> **What to work on**
Repeat only the lines running from the beginning of the material through the line that contains "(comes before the".

/---

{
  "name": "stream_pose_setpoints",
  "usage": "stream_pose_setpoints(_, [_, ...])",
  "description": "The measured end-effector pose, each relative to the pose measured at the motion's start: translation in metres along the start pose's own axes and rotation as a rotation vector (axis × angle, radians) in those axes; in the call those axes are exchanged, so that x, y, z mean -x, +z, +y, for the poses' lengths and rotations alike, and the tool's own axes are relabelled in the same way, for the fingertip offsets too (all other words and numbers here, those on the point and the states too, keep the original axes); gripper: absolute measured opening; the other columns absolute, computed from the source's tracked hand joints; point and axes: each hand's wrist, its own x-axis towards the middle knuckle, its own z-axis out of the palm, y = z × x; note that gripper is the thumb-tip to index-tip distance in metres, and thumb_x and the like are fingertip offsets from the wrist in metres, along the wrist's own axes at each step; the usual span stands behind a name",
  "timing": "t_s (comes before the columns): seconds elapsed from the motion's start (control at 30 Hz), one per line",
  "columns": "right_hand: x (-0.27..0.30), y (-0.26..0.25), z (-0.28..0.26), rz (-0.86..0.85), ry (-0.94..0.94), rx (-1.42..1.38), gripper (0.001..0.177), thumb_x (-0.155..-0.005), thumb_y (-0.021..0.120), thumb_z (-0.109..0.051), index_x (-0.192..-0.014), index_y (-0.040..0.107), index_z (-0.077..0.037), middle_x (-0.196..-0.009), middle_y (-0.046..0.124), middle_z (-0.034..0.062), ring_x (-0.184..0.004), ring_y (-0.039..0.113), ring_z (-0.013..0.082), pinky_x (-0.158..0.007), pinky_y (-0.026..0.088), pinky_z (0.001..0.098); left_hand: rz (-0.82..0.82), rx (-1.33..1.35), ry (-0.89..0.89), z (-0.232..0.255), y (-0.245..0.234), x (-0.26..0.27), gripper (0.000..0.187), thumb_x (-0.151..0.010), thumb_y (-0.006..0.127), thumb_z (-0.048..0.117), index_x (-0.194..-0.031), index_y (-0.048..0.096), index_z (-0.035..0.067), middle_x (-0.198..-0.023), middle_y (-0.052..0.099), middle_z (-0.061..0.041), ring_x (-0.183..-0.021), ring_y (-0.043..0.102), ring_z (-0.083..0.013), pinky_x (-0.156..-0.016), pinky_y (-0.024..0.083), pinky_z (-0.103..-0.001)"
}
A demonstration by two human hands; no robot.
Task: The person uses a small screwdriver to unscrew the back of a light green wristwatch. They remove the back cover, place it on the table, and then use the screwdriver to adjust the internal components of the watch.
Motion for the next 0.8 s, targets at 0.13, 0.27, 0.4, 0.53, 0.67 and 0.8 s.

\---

> **Answer for this exercise**
{
  "name": "stream_pose_setpoints",
  "usage": "stream_pose_setpoints(_, [_, ...])",
  "description": "The measured end-effector pose, each relative to the pose measured at the motion's start: translation in metres along the start pose's own axes and rotation as a rotation vector (axis × angle, radians) in those axes; in the call those axes are exchanged, so that x, y, z mean -x, +z, +y, for the poses' lengths and rotations alike, and the tool's own axes are relabelled in the same way, for the fingertip offsets too (all other words and numbers here, those on the point and the states too, keep the original axes); gripper: absolute measured opening; the other columns absolute, computed from the source's tracked hand joints; point and axes: each hand's wrist, its own x-axis towards the middle knuckle, its own z-axis out of the palm, y = z × x; note that gripper is the thumb-tip to index-tip distance in metres, and thumb_x and the like are fingertip offsets from the wrist in metres, along the wrist's own axes at each step; the usual span stands behind a name",
  "timing": "t_s (comes before the columns): seconds elapsed from the motion's start (control at 30 Hz), one per line",

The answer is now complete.